## [HOW TO COMPLETE THIS TASK]
Print the data below exactly, but only the lines from the one containing "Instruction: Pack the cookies" down to the one containing "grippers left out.", inclusive.

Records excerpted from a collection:
_ _ _

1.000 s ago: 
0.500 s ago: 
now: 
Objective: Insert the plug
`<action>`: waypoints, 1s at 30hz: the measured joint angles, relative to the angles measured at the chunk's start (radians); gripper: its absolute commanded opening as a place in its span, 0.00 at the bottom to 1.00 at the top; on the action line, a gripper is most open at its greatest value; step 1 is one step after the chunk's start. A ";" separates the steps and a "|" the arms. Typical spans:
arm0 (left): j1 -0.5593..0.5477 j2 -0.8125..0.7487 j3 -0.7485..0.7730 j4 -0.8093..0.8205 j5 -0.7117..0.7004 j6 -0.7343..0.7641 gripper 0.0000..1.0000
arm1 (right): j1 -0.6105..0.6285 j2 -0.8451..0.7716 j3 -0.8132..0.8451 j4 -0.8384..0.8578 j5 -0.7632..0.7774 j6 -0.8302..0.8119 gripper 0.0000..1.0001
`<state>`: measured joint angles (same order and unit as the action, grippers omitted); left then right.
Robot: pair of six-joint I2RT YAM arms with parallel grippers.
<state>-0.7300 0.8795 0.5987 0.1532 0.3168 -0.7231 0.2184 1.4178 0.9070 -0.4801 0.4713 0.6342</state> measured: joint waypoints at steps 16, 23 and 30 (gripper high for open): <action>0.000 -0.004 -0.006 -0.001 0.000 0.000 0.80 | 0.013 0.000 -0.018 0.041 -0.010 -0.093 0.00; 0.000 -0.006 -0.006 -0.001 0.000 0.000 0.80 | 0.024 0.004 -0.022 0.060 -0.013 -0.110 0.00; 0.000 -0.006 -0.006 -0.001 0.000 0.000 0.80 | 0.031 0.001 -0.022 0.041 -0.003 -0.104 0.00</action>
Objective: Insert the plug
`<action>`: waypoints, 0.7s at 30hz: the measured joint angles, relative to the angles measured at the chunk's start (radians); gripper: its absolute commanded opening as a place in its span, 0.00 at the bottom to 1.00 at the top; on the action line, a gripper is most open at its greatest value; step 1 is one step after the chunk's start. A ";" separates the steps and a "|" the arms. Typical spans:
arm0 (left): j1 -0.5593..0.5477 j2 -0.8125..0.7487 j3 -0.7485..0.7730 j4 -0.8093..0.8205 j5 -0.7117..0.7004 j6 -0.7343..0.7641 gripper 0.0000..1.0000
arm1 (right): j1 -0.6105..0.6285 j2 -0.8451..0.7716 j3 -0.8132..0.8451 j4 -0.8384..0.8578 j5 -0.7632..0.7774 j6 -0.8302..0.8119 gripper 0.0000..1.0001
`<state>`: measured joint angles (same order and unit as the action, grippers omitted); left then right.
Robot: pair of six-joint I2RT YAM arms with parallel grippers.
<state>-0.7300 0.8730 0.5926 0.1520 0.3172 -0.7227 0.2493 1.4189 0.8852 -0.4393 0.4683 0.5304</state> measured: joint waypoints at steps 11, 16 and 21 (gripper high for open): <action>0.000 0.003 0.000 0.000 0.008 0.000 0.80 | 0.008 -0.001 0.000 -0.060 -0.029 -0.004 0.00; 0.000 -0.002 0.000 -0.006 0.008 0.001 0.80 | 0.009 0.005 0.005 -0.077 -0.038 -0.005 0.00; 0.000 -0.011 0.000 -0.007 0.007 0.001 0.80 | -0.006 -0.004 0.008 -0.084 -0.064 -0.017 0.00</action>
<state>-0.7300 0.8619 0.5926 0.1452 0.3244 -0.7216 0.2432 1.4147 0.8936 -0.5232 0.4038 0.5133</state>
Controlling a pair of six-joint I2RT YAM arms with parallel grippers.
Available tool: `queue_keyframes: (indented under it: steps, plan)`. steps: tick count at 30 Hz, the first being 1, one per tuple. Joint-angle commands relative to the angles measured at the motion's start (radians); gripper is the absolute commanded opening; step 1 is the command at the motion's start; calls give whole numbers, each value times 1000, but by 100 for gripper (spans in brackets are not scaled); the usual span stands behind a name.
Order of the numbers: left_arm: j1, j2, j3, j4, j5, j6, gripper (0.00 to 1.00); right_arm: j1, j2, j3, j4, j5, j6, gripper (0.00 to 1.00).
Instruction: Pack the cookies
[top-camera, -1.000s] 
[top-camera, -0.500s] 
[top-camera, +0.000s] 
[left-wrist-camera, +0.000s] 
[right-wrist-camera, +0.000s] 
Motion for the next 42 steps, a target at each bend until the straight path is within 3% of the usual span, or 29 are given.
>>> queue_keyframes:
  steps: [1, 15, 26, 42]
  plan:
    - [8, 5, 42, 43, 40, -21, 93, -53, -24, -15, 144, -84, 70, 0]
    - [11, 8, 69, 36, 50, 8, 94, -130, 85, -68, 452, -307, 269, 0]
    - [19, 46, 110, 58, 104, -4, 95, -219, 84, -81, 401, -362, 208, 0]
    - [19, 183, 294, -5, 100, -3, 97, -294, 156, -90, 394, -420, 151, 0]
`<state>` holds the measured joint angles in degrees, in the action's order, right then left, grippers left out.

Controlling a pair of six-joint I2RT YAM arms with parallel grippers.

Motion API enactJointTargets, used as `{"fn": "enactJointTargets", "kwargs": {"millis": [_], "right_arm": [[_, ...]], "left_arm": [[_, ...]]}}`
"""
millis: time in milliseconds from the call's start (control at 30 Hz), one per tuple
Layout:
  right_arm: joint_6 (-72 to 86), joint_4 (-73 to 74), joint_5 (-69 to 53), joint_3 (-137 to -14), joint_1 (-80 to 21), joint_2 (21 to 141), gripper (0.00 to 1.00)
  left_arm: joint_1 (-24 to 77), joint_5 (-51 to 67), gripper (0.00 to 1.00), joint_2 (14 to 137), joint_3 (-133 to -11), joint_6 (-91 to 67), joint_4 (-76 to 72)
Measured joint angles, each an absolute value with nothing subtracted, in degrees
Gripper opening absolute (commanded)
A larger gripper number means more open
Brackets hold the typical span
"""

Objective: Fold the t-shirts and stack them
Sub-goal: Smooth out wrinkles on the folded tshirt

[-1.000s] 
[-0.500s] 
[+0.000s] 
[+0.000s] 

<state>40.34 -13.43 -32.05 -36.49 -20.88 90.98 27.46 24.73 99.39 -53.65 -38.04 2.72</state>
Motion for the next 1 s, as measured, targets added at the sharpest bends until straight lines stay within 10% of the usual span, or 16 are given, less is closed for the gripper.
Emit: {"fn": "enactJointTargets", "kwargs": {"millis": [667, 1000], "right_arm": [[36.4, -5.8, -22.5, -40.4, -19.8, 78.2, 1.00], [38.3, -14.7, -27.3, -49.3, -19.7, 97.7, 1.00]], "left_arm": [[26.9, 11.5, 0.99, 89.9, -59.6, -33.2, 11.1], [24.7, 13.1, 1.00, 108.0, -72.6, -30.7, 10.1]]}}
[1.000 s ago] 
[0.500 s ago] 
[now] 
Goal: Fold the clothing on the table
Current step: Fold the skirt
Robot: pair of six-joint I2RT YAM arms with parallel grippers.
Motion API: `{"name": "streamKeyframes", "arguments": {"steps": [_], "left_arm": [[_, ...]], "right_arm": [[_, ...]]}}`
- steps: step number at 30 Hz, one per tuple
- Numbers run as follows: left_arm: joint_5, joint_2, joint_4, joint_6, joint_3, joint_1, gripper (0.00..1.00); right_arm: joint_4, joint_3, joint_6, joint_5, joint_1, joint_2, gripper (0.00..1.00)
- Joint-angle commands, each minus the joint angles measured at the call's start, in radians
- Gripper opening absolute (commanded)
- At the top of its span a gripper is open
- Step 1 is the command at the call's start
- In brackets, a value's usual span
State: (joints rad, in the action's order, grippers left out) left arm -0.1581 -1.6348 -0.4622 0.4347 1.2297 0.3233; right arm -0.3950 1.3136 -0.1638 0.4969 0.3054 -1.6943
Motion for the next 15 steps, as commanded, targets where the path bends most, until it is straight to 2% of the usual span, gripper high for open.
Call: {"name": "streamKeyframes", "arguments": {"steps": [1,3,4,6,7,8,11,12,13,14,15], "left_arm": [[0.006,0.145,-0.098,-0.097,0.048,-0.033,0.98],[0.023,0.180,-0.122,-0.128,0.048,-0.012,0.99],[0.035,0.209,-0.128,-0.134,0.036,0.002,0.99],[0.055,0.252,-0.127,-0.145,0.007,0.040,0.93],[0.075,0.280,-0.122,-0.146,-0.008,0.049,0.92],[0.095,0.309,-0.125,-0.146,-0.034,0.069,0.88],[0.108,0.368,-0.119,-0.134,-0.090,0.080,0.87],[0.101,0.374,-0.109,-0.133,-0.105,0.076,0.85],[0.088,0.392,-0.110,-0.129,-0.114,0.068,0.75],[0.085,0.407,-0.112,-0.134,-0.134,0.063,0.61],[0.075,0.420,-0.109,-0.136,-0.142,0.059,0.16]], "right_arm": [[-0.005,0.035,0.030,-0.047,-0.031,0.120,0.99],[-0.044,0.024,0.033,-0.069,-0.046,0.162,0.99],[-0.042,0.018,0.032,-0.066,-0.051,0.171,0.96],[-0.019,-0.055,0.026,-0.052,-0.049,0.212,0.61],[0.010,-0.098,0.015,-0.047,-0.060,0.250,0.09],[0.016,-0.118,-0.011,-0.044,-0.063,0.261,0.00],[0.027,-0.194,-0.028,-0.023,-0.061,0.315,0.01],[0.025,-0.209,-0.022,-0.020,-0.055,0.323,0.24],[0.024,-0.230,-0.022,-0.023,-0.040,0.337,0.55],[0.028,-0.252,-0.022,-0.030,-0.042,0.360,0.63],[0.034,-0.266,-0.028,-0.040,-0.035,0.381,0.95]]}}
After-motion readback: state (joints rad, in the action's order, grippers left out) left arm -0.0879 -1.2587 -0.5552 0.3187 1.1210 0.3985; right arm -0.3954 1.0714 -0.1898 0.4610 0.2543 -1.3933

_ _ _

## [ANSWER]
Instruction: Pack the cookies
[top-camera, -1.000s] 
[top-camera, -0.500s] 
[top-camera, +0.000s] 
[left-wrist-camera, +0.000s] 
[right-wrist-camera, +0.000s] 
Motion for the next 42 steps, a target at each bend until the straight path is within 3% of the usual span, or 29 are given.
>>> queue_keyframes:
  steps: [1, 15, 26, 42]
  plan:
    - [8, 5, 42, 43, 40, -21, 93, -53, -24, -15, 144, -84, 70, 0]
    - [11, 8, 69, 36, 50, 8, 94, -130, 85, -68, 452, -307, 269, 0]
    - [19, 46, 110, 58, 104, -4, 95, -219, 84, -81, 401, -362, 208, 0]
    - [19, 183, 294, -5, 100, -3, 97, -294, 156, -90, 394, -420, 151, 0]
`<state>` holds the measured joint angles in degrees, in the action's order, right then left, grippers left out.

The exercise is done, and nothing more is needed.